La señora Obama ha sido una fuerza revigorizante para la industria de la moda, desde sus compras noctámbulas en el sitio web de J. Crew hasta su astuto cortejo de diseñadores emergentes que incluyen a Prabal Gurung y Jason Wu. Kors ha sido una marca constante en su guardarropas: la primera dama lució un vestido negro del diseñador para su retrato oficial en la Casa Blanca, llevó un vestido rosa a la Cena de los Corresponsales y usó uno rojo en una cena de la fundación de la liga de congresistas negros en Phoenix.
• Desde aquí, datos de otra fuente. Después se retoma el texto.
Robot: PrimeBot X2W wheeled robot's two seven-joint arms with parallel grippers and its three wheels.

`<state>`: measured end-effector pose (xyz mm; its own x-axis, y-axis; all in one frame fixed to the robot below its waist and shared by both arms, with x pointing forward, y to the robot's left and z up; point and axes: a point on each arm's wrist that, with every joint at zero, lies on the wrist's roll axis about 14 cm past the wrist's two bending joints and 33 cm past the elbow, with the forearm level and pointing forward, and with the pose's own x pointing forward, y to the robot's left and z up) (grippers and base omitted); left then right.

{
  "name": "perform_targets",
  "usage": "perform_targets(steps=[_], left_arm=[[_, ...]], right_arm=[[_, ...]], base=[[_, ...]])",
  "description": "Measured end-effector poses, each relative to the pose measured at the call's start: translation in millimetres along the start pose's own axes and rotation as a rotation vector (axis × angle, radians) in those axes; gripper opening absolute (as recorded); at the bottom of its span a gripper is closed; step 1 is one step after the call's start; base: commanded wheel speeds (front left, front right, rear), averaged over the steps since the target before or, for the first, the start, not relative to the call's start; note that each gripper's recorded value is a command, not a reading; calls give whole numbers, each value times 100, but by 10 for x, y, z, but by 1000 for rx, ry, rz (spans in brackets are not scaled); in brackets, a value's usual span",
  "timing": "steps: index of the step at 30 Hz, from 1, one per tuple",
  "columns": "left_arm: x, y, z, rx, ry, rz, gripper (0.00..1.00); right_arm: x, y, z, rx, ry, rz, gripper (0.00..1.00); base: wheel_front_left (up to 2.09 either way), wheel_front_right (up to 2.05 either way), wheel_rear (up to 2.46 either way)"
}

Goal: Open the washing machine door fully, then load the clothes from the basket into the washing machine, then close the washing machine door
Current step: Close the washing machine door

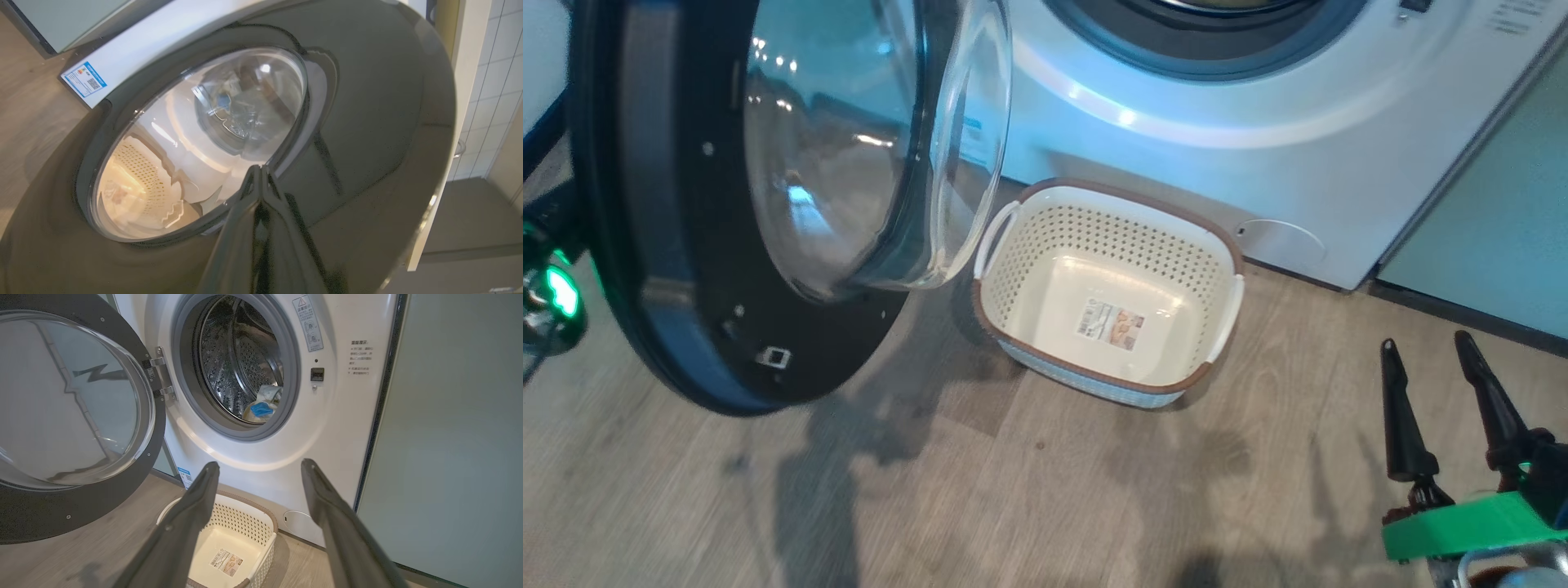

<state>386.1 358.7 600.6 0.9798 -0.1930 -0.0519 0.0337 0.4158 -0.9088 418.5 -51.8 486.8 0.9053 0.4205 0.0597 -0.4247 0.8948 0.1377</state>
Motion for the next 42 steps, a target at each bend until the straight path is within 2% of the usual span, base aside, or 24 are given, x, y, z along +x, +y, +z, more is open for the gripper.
perform_targets(steps=[10,23,34,42], left_arm=[[204,-281,-385,24,113,-109,0],[625,-510,-916,-44,233,-212,0],[1114,-568,-1280,-132,271,-252,0],[1509,-669,-1490,-129,264,-277,0]], right_arm=[[-172,-215,164,-28,-39,-79,100],[-469,-444,323,-37,-75,-181,100],[-721,-678,358,-23,-80,-281,100],[-719,-793,433,-23,-103,-313,100]], base=[[0,0,0],[0,0,0],[0,0,0],[0,0,0]])
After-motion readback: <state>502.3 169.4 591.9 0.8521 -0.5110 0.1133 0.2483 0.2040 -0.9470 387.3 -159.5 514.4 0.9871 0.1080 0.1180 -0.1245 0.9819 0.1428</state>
"La señora Obama lució chic y elegante como siempre la noche de las elecciones", dijo Kors en un email a The Associated Press. "Mi vestido, con su color fuerte, sus líneas limpias y su silueta femenina, tiene todos los elementos que se han vuelto parte del estilo característico de nuestra primera dama".

El Consejo de Diseñadores de Moda de Estados Unidos le otorgó a la señora Obama el Tributo Especial de su junta directiva en el 2009 por su influencia en la industria.

Hace cuatro años, la noche de las elecciones, Michelle Obama lució un vestido negro con detalles rojos del cubano Narciso Rodríguez.